Exercise aim:
Lines from the one containing "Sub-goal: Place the" through the end of the listing are what is wanted, given again exactly with both ends included and pictures left out.

Supplied information:
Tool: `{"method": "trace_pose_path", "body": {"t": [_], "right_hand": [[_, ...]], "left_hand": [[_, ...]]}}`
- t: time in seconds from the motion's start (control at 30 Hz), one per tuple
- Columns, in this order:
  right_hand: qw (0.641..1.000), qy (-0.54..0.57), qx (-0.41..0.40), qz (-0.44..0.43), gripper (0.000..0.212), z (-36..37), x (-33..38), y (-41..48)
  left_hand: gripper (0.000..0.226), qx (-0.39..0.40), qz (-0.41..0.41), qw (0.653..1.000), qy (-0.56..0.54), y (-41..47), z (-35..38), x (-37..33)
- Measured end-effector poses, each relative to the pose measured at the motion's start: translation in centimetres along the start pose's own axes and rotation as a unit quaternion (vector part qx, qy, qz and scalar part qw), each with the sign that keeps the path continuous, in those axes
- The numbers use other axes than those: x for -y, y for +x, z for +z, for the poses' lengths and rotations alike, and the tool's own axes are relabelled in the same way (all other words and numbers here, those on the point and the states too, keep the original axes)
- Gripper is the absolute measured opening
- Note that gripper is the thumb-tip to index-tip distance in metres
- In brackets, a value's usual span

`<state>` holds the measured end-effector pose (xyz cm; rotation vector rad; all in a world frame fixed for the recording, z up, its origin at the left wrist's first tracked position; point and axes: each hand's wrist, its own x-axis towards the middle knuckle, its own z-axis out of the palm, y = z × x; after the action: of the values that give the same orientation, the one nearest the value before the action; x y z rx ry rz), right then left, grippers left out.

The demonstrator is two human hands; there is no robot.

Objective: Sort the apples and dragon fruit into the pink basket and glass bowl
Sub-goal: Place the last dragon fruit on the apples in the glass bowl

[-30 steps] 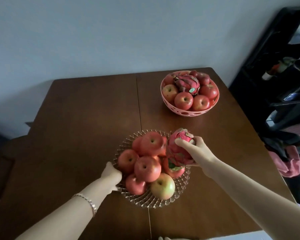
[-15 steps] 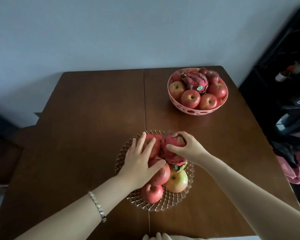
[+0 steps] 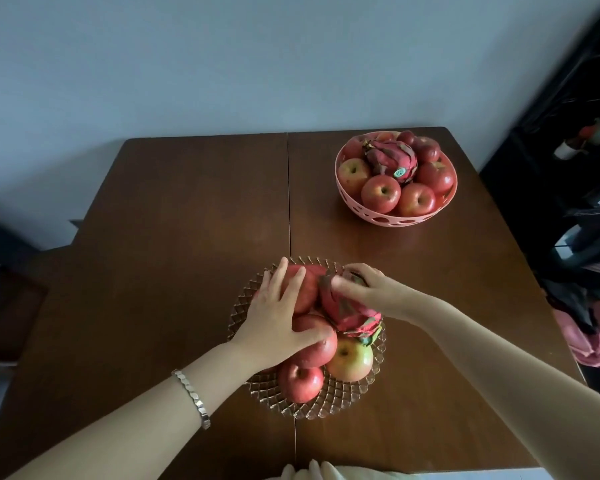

Result of the exercise:
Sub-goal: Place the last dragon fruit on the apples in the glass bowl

[-30 steps] 
[-15 steps] 
[+0 steps] 

Output for the exercise is now complete.